Wow do your uniforms come with the big "S" on the chest or do you guys have a phone booth in your station?

And give me five minutes before you reply I want to get my chair and a notebook and hear all about this magic you speak of.


Anyways as has been said its guaranteed at some point you are going to run into someone who is a little too big for their britches, be professional and handle the aspects of your job and you will be fine.


----------



## 46Young

I don't care how much of a machine you are, you can't be as effective alone as you'll be with at least an EMT partner. Things just aren't going to get done as quickly. If that partner is a medic, they become more useful after the initial BLS interventions, since you can get multiple ALS interventions done at the same time. Things work even better if you have two medics and an EMT. The EMT can do the BLS stuff, and the medics can do multiple ALS interventions. Each configuration works faster than the other. It's not so much about whether you're capable of doing everything youreslf; it's about how to get things done as efficiently (quickly) as possible. If it's not a time sensitive pt, it's a moot point. You can work by yourself and take as long as you want.


----------



## medic417

RiverpirateEMT said:


> I just realized something about this site. After reading multiple threads and their responses i see this isnt a site "for" all EMT's. Its more of a site that allows some people feel superior to others. I see no respect for others on this site, I just see a place for people to puff up their chests and "prove" who they are. I see no brotherhood here, only attitudes and Im much to old to play those games. That being said enjoy your life and work, I'll stick to those who I know and respect.





46Young said:


> I don't care how much of a machine you are, you can't be as effective alone as you'll be with at least an EMT partner. Things just aren't going to get done as quickly. If that partner is a medic, they become more useful after the initial BLS interventions, since you can get multiple ALS interventions done at the same time. Things work even better if you have two medics and an EMT. The EMT can do the BLS stuff, and the medics can do multiple ALS interventions. Each configuration works faster than the other. It's not so much about whether you're capable of doing everything youreslf; it's about how to get things done as efficiently (quickly) as possible. If it's not a time sensitive pt, it's a moot point. You can work by yourself and take as long as you want.

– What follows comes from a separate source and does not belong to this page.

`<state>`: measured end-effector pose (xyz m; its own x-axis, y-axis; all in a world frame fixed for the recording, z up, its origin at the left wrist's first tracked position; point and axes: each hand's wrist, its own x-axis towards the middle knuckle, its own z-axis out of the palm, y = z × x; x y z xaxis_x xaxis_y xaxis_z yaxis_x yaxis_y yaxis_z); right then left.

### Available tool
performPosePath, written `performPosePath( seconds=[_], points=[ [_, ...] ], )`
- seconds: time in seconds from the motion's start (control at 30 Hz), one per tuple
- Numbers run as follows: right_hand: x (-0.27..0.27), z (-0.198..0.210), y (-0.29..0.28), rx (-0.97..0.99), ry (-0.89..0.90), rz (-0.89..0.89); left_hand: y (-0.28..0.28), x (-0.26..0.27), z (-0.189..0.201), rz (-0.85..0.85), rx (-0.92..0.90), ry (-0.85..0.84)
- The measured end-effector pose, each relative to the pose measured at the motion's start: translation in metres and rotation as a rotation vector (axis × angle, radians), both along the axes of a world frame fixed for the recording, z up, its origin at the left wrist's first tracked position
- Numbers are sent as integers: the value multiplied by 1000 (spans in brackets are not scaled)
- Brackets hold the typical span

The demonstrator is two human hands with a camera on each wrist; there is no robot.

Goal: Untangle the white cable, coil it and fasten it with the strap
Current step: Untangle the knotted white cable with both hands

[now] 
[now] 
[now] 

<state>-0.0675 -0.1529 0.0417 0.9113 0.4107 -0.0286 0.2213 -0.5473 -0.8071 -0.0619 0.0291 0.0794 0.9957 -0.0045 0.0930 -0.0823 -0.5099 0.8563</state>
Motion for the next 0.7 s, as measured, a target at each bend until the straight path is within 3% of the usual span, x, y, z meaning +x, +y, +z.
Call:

I like three.  Sadly economics will keep it from becoming the standard.


----------



## 46Young

medic417 said:


> I like three.  Sadly economics will keep it from becoming the standard.

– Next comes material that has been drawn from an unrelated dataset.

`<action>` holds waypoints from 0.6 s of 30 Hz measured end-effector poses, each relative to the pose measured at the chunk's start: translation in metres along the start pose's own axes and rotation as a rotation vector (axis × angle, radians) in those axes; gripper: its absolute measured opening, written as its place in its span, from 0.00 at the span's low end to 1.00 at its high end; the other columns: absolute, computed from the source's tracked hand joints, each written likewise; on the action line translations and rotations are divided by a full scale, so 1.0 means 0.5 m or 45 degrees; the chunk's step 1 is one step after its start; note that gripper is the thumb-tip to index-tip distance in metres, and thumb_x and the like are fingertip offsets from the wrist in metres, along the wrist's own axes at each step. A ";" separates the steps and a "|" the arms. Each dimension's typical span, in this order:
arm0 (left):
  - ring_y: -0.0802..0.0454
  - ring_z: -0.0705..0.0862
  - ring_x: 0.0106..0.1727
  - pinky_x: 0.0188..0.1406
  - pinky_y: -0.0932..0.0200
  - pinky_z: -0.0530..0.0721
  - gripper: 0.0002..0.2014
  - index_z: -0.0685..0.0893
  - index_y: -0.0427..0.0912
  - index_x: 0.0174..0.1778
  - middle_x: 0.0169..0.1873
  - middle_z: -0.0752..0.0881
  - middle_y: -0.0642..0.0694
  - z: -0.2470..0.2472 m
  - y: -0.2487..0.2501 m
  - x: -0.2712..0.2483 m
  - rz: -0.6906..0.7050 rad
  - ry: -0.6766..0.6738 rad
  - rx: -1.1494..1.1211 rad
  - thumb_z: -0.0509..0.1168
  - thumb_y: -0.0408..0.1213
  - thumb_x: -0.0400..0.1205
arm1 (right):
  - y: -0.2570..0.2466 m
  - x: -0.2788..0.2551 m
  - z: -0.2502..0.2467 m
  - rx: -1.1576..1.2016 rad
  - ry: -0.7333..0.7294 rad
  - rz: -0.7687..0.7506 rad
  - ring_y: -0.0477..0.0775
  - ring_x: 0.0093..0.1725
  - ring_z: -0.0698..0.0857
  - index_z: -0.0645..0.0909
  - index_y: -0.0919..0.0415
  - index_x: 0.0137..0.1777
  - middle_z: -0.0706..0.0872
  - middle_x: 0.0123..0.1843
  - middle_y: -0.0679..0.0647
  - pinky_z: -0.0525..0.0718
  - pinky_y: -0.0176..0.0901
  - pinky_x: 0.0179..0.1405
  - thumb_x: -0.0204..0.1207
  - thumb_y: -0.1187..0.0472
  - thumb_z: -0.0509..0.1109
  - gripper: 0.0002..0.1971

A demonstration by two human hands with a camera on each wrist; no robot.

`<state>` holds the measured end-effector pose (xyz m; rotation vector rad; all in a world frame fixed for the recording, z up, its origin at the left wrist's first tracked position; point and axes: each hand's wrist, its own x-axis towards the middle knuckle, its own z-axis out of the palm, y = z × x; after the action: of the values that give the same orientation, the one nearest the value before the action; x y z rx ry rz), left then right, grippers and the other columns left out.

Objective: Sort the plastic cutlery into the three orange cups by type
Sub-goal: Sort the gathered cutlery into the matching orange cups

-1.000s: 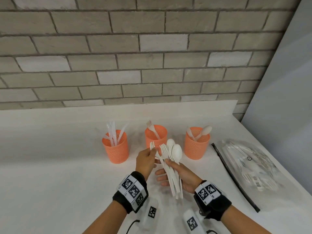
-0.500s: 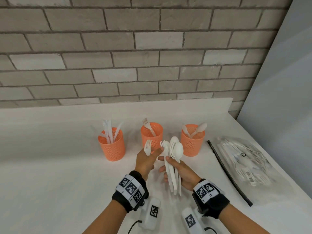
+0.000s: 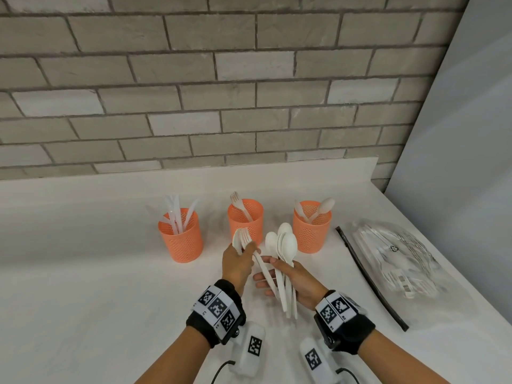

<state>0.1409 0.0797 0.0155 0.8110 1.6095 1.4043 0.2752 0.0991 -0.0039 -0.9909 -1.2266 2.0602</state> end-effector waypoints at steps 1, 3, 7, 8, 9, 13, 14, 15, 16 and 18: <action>0.54 0.77 0.27 0.26 0.62 0.72 0.08 0.79 0.41 0.39 0.30 0.84 0.46 -0.003 0.004 0.002 0.032 0.029 -0.007 0.58 0.33 0.83 | 0.003 0.002 -0.003 0.013 0.019 -0.001 0.58 0.45 0.90 0.80 0.58 0.61 0.88 0.53 0.69 0.89 0.46 0.44 0.83 0.56 0.59 0.13; 0.52 0.79 0.27 0.27 0.61 0.74 0.09 0.77 0.42 0.41 0.27 0.83 0.45 -0.007 0.012 0.008 0.093 0.060 -0.052 0.54 0.31 0.84 | 0.007 0.004 -0.010 0.021 0.070 0.002 0.58 0.45 0.89 0.79 0.60 0.62 0.88 0.52 0.67 0.89 0.48 0.47 0.83 0.56 0.59 0.14; 0.55 0.72 0.17 0.20 0.62 0.78 0.03 0.74 0.37 0.49 0.25 0.71 0.45 -0.007 0.015 0.015 0.047 -0.004 -0.119 0.56 0.29 0.84 | 0.007 0.004 -0.019 0.031 0.147 0.008 0.55 0.35 0.88 0.79 0.61 0.59 0.88 0.40 0.62 0.88 0.48 0.40 0.83 0.58 0.59 0.11; 0.57 0.71 0.15 0.19 0.63 0.76 0.02 0.75 0.38 0.49 0.24 0.71 0.46 -0.006 0.014 0.010 0.022 -0.047 -0.102 0.59 0.29 0.83 | 0.006 0.004 -0.020 0.034 0.162 0.009 0.53 0.30 0.86 0.79 0.61 0.58 0.86 0.35 0.60 0.88 0.46 0.35 0.83 0.59 0.59 0.11; 0.58 0.69 0.15 0.17 0.64 0.73 0.02 0.77 0.38 0.47 0.22 0.71 0.47 -0.002 0.013 0.005 0.001 -0.096 -0.091 0.62 0.29 0.81 | 0.006 0.004 -0.022 0.034 0.177 0.011 0.52 0.25 0.83 0.80 0.62 0.57 0.84 0.30 0.57 0.86 0.43 0.30 0.83 0.60 0.59 0.10; 0.58 0.66 0.16 0.16 0.67 0.65 0.05 0.81 0.43 0.37 0.13 0.74 0.56 0.019 0.010 -0.013 -0.022 -0.269 -0.042 0.68 0.34 0.78 | 0.006 0.002 -0.021 -0.010 0.192 0.014 0.48 0.18 0.75 0.81 0.61 0.53 0.74 0.19 0.50 0.78 0.38 0.22 0.83 0.61 0.60 0.09; 0.59 0.66 0.16 0.16 0.67 0.65 0.04 0.81 0.42 0.38 0.14 0.76 0.55 0.024 0.008 -0.015 -0.020 -0.289 -0.023 0.69 0.35 0.78 | 0.005 0.000 -0.019 -0.015 0.184 0.015 0.47 0.17 0.74 0.80 0.61 0.51 0.73 0.19 0.50 0.78 0.37 0.21 0.83 0.61 0.60 0.08; 0.59 0.67 0.15 0.15 0.67 0.65 0.05 0.82 0.41 0.39 0.17 0.78 0.54 0.029 0.007 -0.016 -0.018 -0.294 -0.012 0.70 0.36 0.77 | 0.003 -0.001 -0.017 -0.020 0.172 0.018 0.47 0.17 0.74 0.79 0.61 0.48 0.73 0.18 0.50 0.78 0.37 0.20 0.83 0.61 0.60 0.07; 0.60 0.68 0.14 0.15 0.67 0.66 0.06 0.82 0.40 0.38 0.20 0.80 0.49 0.033 0.004 -0.016 -0.015 -0.287 -0.004 0.70 0.37 0.77 | 0.002 -0.004 -0.015 -0.029 0.154 0.022 0.47 0.17 0.74 0.78 0.61 0.46 0.73 0.18 0.50 0.78 0.38 0.20 0.83 0.62 0.61 0.06; 0.59 0.68 0.14 0.15 0.66 0.67 0.09 0.80 0.39 0.33 0.22 0.77 0.45 0.040 0.001 -0.015 -0.003 -0.264 0.009 0.71 0.37 0.77 | 0.000 -0.006 -0.013 -0.061 0.112 0.030 0.47 0.17 0.75 0.76 0.61 0.45 0.73 0.19 0.49 0.79 0.39 0.21 0.82 0.61 0.61 0.06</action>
<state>0.1620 0.0818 0.0167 0.9266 1.4567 1.2689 0.2821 0.1001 -0.0049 -1.1111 -1.2293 1.9916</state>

I like three as well. I thought that we were badass back in the day as a NYC double medic unit, that just the two of us could handle most anything. We did strong work, but having that third person makes things so much better. I didn't realize this until I starting working at my FD. I think an extra three or four person crew is overkill, but having a medic intern ride with us is plenty enough help. Having the third gives you a driver and there will always be two providers riding with the pt, which I feel is ideal. The crew leader can enter info and call the hospital, and the pt get undivided attention from the other provider. For lifting, you'll always have a spotter to help the two that are lifting down the stairs.


----------



## medic417

46Young said:


> I like three as well. I thought that we were badass back in the day as a NYC double medic unit, that just the two of us could handle most anything. We did strong work, but having that third person makes things so much better. I didn't realize this until I starting working at my FD. I think an extra three or four person crew is overkill, but having a medic intern ride with us is plenty enough help. Having the third gives you a driver and there will always be two providers riding with the pt, which I feel is ideal. The crew leader can enter info and call the hospital, and the pt get undivided attention from the other provider. For lifting, you'll always have a spotter to help the two that are lifting down the stairs.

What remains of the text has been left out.